| Description of the task |
Omit the pictures and return exactly the stretch of the material below from the line with "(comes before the" through the line with "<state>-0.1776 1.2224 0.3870".

| Given data |
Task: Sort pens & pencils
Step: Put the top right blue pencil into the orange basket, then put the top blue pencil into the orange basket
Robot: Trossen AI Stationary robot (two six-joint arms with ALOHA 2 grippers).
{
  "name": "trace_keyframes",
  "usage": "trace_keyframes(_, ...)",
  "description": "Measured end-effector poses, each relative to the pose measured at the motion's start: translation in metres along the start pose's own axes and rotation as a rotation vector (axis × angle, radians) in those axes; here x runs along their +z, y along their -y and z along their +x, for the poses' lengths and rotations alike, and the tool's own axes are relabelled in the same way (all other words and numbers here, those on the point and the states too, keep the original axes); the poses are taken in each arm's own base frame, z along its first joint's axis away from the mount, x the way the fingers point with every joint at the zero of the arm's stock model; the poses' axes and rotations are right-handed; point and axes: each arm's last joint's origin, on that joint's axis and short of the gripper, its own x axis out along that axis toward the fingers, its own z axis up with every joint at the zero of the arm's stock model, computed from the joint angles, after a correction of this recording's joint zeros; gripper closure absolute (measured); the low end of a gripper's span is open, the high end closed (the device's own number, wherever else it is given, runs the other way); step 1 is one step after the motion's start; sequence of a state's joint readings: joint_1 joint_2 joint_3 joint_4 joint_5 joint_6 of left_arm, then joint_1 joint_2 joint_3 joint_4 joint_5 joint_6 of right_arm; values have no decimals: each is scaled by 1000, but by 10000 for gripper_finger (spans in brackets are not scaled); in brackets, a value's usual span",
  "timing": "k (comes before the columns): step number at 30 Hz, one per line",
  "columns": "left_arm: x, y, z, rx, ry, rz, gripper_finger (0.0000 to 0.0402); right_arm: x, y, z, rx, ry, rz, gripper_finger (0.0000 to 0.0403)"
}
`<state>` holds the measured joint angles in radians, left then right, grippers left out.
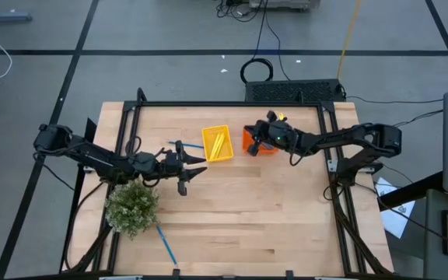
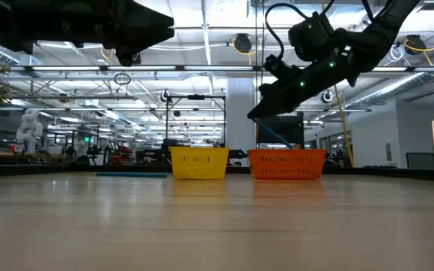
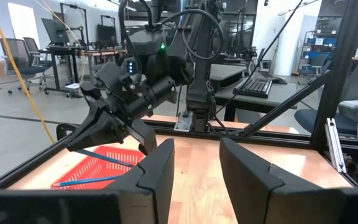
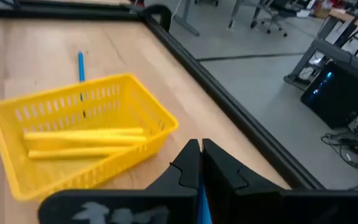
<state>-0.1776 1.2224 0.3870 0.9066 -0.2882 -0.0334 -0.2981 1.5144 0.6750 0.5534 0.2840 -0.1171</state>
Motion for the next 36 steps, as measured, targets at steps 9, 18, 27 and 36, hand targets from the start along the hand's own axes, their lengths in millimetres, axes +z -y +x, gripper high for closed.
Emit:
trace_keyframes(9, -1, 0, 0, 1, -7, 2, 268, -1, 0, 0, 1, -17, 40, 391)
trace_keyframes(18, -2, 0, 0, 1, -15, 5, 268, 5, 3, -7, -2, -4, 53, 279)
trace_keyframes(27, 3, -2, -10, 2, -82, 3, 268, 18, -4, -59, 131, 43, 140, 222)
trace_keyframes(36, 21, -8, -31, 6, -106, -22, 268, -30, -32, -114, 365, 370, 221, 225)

| Response to the exercise |
  "timing": "k (comes before the columns): step number at 30 Hz, one per line",
  "columns": "left_arm: x, y, z, rx, ry, rz, gripper_finger (0.0000 to 0.0402); right_arm: x, y, z, rx, ry, rz, gripper_finger (0.0000 to 0.0403)"
}
`<state>` holds the measured joint angles in radians, left then right, grippers left out.
<state>-0.1776 1.2224 0.3870 0.9066 -0.2882 -0.0334 -0.2981 1.5144 0.6750 0.5534 0.2840 -0.1171</state>

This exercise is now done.